Oracle CDC events from source signal table causing exceptions in signal processing

86 views
Skip to first unread message

Allain Legacy

unread,
Apr 10, 2024, 11:03:58 AMApr 10
to debezium
We've noticed an issue with how the LogMiner CDC events are received from the signal table in Oracle that is leading to an exception in the signal processing code.    

What appears to be happening is that when we do a single INSERT statement into the CDC table in Oracle what is received in the Debezium Oracle connector is two separate events -- a CREATE immediately followed by an UPDATE.   The CREATE has 2 of the 3 fields set properly, but the 'data' field is set to "LM_EMPTY_STRING", then the UPDATE is received in which the 'data' field is set to what we had written in the INSERT statement.    The signal processing code throws an exception because the string "LM_EMPTY_STRING" cannot be parsed as JSON, and then the UPDATE is ignored because only CREATE events are considered for signal processing. 
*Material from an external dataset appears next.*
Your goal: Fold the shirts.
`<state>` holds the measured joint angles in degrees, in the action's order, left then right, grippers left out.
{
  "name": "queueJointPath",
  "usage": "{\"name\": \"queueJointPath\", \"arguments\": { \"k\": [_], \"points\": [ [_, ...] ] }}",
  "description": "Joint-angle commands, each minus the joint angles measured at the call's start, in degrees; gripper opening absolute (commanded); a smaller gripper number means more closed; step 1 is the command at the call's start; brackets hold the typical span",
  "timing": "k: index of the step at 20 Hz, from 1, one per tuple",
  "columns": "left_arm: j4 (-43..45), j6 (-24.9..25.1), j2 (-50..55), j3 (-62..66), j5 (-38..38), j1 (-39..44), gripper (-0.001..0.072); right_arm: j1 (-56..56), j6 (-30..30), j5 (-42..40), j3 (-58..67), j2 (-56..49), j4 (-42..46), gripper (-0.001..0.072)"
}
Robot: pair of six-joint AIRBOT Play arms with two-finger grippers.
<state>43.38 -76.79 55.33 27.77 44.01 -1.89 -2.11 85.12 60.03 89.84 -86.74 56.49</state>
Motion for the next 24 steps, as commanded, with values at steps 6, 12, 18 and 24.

Based on some cursory reading, this splitting of INSERT into separate CREATE and UPDATE events appears to be a "normal" thing in Oracle when dealing with larger VARCHAR2 attributes.   We had originally defined it as 2048 bytes, then reduced it to 255 bytes, but the behaviour remained unchanged.   We could further reduce it but it will be difficult to write the required JSON to trigger snapshots for multiple tables in one operation as we'll exceed the column size. 

I'm by no means an Oracle expert so perhaps there is a setting to avoid this or a Debezium connector setting to handle this (although I didn't see anything in the code that could handle such a scenario).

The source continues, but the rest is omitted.